Wybory parlamentarne 2019. Wysoka frekwencja poprawi wynik PiS? Są wątpliwości
Frekwencja wyborcza - to ma być podstawowy klucz do wygranej Prawa i Sprawiedliwości w wyborach parlamentarnych. Z wewnętrznych analiz partii Jarosława Kaczyńskiego wynika, że im więcej osób uda się do urn, tym więcej mandatów dla Zjednoczonej Prawicy w Sejmie. Politolodzy mają co do tego wątpliwości.
Prawo i Sprawiedliwość sprawdziło, jak liczba głosujących może wpłynąć na wynik wyborów. PiS przeprowadził wewnętrzne symulacje, do których dotarł "Dziennik Gazeta Prawna". Wzięto pod uwagę frekwencję na poziomie 53, 57 i 59 proc. Wyniki pokazały, że w każdym z badanych przypadków PiS wygrywa, mając odpowiednio: 45, 48 i 53 proc. poparcia.
- Taka ogólna teza, że wysoka frekwencja komukolwiek sprzyja, jest obarczana błędem uogólnienia, obarczona dużym ryzykiem.

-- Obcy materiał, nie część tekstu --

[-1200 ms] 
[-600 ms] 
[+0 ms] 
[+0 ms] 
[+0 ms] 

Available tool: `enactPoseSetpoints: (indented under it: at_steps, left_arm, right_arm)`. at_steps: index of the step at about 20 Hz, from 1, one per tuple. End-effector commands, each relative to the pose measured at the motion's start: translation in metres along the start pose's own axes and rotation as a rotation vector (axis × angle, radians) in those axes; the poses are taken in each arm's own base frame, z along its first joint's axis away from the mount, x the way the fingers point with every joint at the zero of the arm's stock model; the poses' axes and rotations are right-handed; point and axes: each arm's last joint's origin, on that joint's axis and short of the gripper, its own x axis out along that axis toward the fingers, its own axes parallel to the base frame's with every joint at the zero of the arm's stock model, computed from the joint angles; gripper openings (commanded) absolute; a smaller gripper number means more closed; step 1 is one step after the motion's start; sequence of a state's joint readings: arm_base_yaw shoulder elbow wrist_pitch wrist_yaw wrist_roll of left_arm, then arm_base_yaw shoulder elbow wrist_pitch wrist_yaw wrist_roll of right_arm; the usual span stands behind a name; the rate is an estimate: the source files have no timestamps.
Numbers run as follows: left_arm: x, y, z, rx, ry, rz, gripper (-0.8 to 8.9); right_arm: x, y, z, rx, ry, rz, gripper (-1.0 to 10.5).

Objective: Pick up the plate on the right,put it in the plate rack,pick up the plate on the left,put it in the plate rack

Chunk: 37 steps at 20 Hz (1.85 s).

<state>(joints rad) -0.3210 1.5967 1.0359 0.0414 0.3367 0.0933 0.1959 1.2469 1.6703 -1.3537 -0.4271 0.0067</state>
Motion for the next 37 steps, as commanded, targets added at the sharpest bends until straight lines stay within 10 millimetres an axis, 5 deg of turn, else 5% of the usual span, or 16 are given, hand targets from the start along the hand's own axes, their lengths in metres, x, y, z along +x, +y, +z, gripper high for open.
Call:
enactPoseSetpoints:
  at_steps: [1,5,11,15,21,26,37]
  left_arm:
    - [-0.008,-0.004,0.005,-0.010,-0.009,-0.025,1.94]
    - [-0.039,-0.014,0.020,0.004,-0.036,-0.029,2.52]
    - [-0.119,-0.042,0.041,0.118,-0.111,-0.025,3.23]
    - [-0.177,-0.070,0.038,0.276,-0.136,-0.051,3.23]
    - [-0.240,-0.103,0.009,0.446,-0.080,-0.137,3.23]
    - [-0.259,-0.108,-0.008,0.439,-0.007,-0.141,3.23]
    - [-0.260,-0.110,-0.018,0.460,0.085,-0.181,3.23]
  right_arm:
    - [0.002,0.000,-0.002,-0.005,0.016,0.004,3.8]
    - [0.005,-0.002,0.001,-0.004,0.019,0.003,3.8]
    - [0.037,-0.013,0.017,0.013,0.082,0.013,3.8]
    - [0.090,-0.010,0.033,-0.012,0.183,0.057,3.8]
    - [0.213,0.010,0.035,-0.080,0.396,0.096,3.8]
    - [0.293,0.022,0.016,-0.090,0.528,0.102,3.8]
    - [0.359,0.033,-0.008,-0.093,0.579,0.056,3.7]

To nie jest takie oczywiste, jak mogłoby się wydawać - komentuje Wirtualnej Polsce politolog, dr Olgierd Annusewicz. I tłumaczy: - Wysoka frekwencja na wsi będzie sprzyjała PiS. Wysoka frekwencja w dużych miastach będzie sprzyjała opozycji. Nie da się tego uogólnić.
Debata w TVP to nie koniec. Będzie kolejna. Biedroń zdradza szczegóły
- W wyborach do Parlamentu Europejskiego było tak, że frekwencja była wyższa od standardowej, a w miastach była standardowa. W małych i średnich miasteczkach była wyższa. I to dało taką nadreprezentację wyborców popierających PiS w odniesieniu do poprzednich wyborów - dodaje dr Annusewicz.
Wybory parlamentarne 2019. Wysoka frekwencja pomoże PiS? "Nie widzę podstaw"
Dziennikarze "DGP" procentowe wyniki PiS przeliczyli na mandaty według wzoru autorstwa politologa dr Jarosława Flisa. Zgodnie z tym partia Jarosława Kaczyńskiego miałaby liczyć na od 238 do nawet 278 mandatów.
- Czy wysoka frekwencja oznacza lepszy wynik PiS i więcej mandatów? Nie jestem głęboko przekonany, że tak będzie. To nie jest oczywiste - mówi WP dr Flis. - Widać było chociażby w ostatnich wyborach samorządowych, że tam, gdzie była większa mobilizacja, PiS wypadał gorzej - dodaje.
Pytany, czy ogólna frekwencja na poziomie nawet 59 proc. jest możliwa, odpowiada, że tak.
- Pamiętajmy, że za każdym razem, przy każdych wyborach, było inaczej. To jest zawsze sytuacja niepowtarzalna. Nie widzę powodu i realnych podstaw do tego, by wyciągać wnioski "wysoka frekwencja=lepszy wynik PiS" - podsumowuje.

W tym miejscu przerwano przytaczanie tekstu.